* What is being asked *
In the data that follows, find the line containing "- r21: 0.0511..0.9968"; then quote that line and every line after it, exactly, through the last one.

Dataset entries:
"""
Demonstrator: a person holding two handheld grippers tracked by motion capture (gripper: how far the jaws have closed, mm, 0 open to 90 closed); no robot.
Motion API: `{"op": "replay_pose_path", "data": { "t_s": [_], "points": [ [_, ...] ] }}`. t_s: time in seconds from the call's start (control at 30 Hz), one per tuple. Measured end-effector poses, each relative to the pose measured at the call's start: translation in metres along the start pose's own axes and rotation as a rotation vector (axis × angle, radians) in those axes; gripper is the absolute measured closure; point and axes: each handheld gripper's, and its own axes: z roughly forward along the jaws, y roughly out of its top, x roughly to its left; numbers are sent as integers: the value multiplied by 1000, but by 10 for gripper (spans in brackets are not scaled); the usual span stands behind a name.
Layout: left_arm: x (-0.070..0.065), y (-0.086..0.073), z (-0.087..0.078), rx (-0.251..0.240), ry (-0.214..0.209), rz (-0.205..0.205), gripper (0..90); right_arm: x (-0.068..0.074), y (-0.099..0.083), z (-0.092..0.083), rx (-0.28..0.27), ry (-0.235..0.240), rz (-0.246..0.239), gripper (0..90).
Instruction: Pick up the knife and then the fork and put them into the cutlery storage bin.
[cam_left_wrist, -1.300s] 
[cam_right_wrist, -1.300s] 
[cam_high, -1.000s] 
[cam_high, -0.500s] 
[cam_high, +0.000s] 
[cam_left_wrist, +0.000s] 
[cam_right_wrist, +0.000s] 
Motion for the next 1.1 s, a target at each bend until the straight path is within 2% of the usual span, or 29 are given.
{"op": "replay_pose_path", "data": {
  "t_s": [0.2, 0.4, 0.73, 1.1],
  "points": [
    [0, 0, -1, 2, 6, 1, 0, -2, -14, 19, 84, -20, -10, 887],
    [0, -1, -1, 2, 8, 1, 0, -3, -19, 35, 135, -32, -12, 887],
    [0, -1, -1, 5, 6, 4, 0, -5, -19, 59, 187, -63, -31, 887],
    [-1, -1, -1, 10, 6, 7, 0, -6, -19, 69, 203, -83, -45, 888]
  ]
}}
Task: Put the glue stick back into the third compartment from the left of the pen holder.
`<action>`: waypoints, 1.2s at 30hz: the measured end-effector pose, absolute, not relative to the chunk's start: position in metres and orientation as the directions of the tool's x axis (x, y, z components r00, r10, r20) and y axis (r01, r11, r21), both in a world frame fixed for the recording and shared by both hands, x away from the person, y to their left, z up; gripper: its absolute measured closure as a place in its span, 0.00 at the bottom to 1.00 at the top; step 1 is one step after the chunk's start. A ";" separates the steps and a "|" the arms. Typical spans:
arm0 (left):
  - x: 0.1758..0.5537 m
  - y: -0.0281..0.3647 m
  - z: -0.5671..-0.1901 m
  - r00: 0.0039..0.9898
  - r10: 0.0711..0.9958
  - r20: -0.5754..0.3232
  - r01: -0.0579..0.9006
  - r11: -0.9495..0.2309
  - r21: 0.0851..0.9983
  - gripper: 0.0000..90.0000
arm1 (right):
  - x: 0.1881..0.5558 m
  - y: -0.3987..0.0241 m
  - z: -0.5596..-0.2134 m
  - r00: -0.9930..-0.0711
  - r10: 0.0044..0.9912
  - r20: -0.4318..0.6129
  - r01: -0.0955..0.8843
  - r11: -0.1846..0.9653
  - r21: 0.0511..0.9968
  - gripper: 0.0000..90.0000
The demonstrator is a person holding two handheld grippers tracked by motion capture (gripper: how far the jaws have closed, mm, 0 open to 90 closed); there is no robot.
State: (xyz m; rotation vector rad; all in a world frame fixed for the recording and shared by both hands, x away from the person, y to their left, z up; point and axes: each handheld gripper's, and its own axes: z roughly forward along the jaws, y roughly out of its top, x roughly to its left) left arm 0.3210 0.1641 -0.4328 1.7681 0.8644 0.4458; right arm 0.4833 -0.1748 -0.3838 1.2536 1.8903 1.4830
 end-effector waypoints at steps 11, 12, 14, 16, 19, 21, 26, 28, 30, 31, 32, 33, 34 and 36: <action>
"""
* Reply to the task *
  - r21: 0.0511..0.9968
  - gripper: 0.0000..90.0000
The demonstrator is a person holding two handheld grippers tracked by motion capture (gripper: how far the jaws have closed, mm, 0 open to 90 closed); there is no robot.
State: (xyz m; rotation vector rad; all in a world frame fixed for the recording and shared by both hands, x away from the person, y to their left, z up; point and axes: each handheld gripper's, and its own axes: z roughly forward along the jaws, y roughly out of its top, x roughly to its left) left arm 0.3210 0.1641 -0.4328 1.7681 0.8644 0.4458; right arm 0.4833 -0.1748 -0.3838 1.2536 1.8903 1.4830
 end-effector waypoints at steps 11, 12, 14, 16, 19, 21, 26, 28, 30, 31, 32, 33, 34 and 36: <action>

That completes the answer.